Sunday, July 12, 2009

Green Projects Study Performed By Chico State. Their Study and My Own_Green Earl

What We Continue To Get...The Same Old, Tired, GM Mentality,
Failed Energy Projects and Polices Of The Past.

What We Need And Want...

Solar, Wind, Bio, Energy News And Commentary By_Green Earl, 30 year Pioneer In Conservation & Solar Energy

This Opinion Piece Was Published in Today's Record Searchlight
Newspaper and Website located at For an
active link to the piece please click on the heading above.

Our view: A study on the prospects for renewable-energy jobs in the north state shows promise - and high hurdles.

As the economy struggles, both the Obama administration and California's renewable-energy boosters tout the potential for "green jobs" that will put Americans to work and improve the environment at the same time.
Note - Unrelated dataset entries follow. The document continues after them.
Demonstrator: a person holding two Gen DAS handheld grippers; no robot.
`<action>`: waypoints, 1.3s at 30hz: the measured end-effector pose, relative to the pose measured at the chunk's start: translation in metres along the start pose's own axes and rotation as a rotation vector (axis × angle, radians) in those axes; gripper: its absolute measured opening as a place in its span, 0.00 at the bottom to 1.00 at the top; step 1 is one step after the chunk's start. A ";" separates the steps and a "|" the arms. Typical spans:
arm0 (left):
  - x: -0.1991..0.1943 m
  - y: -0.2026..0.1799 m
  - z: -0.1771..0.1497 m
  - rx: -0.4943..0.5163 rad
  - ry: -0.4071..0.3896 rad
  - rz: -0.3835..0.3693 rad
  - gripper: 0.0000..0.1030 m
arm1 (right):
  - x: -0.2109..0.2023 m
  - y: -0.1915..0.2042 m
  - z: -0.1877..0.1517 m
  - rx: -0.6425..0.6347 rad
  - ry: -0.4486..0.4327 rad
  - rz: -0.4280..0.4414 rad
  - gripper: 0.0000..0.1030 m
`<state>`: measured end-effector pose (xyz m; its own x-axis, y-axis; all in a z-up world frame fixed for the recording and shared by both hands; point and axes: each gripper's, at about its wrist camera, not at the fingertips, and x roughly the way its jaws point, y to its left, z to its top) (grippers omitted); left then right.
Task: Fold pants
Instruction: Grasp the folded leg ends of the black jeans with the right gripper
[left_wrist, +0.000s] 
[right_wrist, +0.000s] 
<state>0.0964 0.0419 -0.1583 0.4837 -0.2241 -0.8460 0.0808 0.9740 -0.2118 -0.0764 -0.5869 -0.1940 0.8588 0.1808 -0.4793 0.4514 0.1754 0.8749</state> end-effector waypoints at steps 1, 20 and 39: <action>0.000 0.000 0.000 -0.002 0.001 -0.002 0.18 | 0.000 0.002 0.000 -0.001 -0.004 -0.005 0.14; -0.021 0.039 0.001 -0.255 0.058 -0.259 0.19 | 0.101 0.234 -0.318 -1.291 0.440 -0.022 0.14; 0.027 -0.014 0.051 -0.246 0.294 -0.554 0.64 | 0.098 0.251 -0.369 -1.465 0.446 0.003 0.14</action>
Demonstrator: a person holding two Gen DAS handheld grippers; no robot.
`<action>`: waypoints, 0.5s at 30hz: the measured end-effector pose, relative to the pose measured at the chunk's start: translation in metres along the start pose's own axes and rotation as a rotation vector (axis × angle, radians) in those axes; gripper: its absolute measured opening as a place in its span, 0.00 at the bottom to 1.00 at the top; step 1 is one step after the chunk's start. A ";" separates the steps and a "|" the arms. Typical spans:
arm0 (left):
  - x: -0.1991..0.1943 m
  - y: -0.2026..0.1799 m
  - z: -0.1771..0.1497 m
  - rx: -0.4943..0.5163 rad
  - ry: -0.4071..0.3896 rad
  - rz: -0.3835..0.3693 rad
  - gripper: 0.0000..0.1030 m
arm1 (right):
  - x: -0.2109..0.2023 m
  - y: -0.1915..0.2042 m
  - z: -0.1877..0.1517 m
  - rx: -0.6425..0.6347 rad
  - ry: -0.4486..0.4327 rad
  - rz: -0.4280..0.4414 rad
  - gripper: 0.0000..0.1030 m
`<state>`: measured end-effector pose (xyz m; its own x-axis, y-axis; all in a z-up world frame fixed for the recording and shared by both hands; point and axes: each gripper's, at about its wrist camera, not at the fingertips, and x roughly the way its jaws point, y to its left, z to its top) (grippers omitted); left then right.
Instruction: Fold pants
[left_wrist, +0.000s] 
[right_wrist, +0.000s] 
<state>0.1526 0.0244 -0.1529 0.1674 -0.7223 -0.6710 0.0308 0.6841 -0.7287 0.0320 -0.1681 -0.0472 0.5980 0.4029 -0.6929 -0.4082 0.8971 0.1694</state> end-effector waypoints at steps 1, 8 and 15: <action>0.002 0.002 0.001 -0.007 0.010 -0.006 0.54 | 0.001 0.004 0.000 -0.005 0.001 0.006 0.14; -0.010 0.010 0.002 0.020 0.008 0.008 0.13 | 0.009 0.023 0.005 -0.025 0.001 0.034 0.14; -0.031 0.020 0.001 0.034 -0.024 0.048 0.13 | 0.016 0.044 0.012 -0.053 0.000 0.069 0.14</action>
But will any job be green enough for the Golden State? A recent report from Chico State University's Center for Economic Development, all the more relevant in light of the recent dispute over new power lines, attempts to tally the potential benefits of renewable energy in rural "Upstate California" and calls it an important source of new jobs for the region.

At the same time, the report notes that the challenges - largely environmental - of developing supposedly green energy are severe. Indeed, the hurdles are high enough to render the payoff from these resources all but illusory and leave California's ambitious renewable-energy goals looking more distant than ever.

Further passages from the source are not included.